→ TASK BRIEF
The lines to extract begin at the one containing "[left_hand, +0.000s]" and run to the end of the listing; set them down exactly and alone.

→ RAW DATA

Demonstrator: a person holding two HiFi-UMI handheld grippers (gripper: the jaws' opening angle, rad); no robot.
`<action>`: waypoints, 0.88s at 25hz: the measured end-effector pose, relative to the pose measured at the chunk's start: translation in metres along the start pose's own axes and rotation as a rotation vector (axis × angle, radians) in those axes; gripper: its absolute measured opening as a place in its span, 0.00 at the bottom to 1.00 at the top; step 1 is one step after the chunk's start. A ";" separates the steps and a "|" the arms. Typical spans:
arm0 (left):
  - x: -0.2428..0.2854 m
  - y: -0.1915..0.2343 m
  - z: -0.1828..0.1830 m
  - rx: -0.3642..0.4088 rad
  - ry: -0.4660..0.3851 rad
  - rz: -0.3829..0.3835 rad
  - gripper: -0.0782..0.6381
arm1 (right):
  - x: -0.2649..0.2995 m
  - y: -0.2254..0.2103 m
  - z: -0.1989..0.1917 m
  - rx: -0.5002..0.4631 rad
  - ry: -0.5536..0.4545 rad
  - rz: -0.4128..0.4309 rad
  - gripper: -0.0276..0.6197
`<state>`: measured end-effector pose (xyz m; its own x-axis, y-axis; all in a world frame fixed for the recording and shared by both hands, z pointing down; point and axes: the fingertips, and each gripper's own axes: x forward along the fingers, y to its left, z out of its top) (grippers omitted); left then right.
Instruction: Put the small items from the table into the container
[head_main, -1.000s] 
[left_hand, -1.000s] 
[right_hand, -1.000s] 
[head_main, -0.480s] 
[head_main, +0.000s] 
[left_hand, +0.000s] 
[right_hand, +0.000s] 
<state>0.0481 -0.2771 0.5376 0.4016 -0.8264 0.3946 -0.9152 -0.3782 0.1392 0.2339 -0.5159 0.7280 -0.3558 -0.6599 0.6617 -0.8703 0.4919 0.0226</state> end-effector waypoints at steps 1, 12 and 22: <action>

→ RESPONSE TO THE TASK
[left_hand, +0.000s] 
[right_hand, +0.000s] 
<state>0.0481 -0.2771 0.5376 0.4016 -0.8264 0.3946 -0.9152 -0.3782 0.1392 0.2339 -0.5159 0.7280 -0.3558 -0.6599 0.6617 -0.8703 0.4919 0.0226</state> end-effector waypoints at steps 1, 12 and 22: <action>

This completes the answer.